ClickerSolutions Training Articles

Food On or Off the Body? Yes!

> This is something I've been pondering for a while. Many trainers say don't have food on you. Many also say to click often, every 5 seconds or less. How can you do both at the same time? If you keep the food on you while initially training a behavior, at what point does it leave your body?

Dogs do not become dependent on food... trainers do! And this has more meaning than using a variety of rewards besides food, although that is important to remember as well -- reward variety. Toys, life rewards, etc. should be used from the beginning in one's training.

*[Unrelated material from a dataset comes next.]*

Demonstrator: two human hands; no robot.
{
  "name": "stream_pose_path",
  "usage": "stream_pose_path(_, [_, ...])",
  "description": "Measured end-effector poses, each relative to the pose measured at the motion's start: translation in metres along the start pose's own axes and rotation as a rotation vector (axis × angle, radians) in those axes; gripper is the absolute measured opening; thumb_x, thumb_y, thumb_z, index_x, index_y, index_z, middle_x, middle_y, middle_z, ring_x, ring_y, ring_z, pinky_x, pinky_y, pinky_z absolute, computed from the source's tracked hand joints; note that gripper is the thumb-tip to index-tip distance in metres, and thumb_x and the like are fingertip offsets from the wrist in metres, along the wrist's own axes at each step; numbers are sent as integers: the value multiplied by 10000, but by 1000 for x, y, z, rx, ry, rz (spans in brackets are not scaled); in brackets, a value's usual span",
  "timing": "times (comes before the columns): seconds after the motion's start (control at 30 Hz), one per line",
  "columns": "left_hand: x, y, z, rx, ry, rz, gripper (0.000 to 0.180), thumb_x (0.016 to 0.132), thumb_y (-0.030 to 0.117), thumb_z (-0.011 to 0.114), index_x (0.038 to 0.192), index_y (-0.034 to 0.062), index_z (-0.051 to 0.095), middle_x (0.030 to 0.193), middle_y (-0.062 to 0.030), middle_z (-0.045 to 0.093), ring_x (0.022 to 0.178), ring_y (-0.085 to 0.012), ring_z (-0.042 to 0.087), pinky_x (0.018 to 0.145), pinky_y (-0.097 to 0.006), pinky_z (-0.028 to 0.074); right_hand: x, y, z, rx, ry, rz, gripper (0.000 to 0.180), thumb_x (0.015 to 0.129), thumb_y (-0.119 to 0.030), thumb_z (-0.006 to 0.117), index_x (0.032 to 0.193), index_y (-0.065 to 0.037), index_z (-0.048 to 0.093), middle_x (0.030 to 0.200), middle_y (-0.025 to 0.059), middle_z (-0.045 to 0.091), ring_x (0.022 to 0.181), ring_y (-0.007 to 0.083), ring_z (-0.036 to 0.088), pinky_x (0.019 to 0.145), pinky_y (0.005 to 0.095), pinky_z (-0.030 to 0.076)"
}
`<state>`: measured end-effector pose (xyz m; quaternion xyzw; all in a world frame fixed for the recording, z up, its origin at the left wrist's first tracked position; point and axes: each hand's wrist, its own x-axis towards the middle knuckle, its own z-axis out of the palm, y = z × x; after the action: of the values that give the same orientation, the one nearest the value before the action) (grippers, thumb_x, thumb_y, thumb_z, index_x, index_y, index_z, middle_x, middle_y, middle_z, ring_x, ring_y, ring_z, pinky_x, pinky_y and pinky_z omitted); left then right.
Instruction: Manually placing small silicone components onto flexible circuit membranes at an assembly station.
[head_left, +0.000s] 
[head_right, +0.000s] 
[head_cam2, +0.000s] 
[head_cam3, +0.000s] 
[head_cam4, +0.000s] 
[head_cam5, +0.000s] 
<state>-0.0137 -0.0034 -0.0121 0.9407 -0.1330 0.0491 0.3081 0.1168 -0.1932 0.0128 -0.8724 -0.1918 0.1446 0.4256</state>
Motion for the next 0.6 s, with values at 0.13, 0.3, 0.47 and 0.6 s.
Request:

Now to the food. When does one get it off their body ...never. When does one have food on their body? ....never. WHAT am I talking about now?!! Food is sometimes on your body and food is sometimes off of your body. The key is teaching the dog that just because I have food on my person that does not mean you can have any and just because I do not smell like food that does not mean I can't produce some for you. I.E. shun predictability and rituals!!

What are these rituals? They are other "cues" that training is about to take place and/or, more importantly, food is available now. You can teach the dog to only appear when food is available -- after all, that is how you have trained him. He needs his "extra cues" to get started.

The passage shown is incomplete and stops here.